Mountain pass along the border between Austria and Italy

Timmelsjoch (/de/; Passo del Rombo), (elevation 2474 m) is a high mountain pass that creates a link through the Ötztal Alps along the border between Austria and Italy.

The Timmelsjoch connects the Ötztal valley in the Austrian state of Tyrol to the Passeier Valley in the Italian province of South Tyrol, as it bridges the saddle point between the Jochköpfl (3141 m) and Wurmkogl (3082 m) peaks to its northeast and southwest, respectively. The pass is sometimes called the "secret passage" because it is little-used compared to the much easier and lower Brenner Pass some 25 km to its east, and Reschen Pass some 60 km to its west.

==History==
During the early Stone Age, shepherds and their flocks lived in the Obergurgl area near Timmelsjoch. By the early Bronze Age, the glaciers of the last Ice Age were retreating and various hunters, adventurers, and wandering tribes entered the higher elevations in the area in search of game and treasure. The discovery of a brooch near the Schönbodenlacke dating from the La Tène period (around 300 BC) indicates that people were passing over the Timmelsjoch during this period.

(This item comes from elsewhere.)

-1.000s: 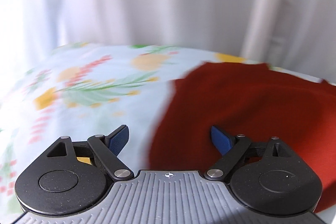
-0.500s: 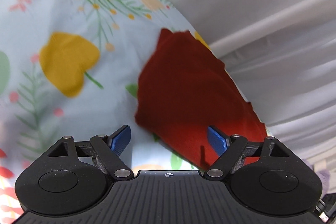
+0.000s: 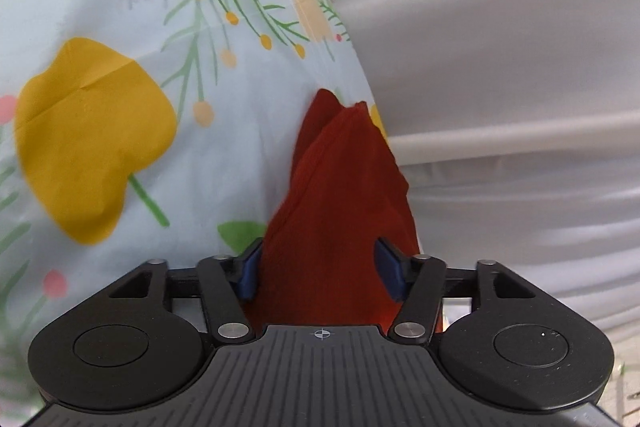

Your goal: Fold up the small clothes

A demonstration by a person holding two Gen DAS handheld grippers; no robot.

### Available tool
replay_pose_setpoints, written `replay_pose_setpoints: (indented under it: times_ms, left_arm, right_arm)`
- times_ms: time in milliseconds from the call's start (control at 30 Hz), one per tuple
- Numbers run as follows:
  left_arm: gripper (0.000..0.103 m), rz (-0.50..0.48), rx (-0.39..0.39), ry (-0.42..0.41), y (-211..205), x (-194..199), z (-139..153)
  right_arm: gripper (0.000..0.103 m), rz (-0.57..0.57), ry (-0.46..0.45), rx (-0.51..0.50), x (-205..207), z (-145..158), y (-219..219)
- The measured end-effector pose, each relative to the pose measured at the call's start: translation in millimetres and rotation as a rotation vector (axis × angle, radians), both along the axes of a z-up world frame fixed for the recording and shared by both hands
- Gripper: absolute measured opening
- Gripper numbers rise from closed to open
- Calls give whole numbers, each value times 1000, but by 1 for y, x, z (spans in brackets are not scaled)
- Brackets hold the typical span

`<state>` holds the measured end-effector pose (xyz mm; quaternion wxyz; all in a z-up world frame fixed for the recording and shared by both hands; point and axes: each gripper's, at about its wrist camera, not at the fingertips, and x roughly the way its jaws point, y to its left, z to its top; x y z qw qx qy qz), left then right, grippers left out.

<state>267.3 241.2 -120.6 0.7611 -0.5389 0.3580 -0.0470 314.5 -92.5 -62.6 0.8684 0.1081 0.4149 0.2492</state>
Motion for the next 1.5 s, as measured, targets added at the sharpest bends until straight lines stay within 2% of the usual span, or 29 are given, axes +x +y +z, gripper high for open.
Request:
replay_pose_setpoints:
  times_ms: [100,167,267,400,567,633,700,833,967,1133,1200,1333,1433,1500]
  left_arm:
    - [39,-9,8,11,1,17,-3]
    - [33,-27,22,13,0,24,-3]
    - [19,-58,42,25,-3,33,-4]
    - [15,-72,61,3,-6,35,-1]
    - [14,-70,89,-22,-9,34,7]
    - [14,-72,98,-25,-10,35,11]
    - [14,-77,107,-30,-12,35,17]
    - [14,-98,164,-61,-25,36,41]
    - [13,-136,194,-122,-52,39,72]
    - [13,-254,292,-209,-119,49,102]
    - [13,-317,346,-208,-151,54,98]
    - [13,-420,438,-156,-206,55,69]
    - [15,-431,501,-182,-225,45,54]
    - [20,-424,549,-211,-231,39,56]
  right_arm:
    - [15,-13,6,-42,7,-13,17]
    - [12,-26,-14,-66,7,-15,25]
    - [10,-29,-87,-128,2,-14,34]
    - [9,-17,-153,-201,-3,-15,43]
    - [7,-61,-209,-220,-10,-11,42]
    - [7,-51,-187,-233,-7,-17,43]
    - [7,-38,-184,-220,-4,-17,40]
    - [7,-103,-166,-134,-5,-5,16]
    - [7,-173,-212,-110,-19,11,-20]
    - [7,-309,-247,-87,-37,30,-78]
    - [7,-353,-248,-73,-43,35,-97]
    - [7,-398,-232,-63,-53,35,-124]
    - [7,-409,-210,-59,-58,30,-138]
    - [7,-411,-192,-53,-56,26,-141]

By the Middle Ages, mining influenced the development of a road network in the area. Marble quarries, semiprecious stones, and oil shales were all exploited. The ancient path over the Timmelsjoch was one of many such roads in the Tyrol which helped facilitate trade and would have a profound social, cultural, political, and religious impact on the peoples of the region. The Timmelsjoch was a particularly important route because it provided one of the most direct routes between the upper Inntal valley and Meran, the regional capital at the time, as well as Tirol Castle and St. Leonhard in Passeier, where the road forks to the Jaufenpass, down to Sterzing, and on to the Brenner Pass road. During that time, cart tracks were relatively few, and travelers, peddlers, and people leading pack animals tended to choose the shortest route.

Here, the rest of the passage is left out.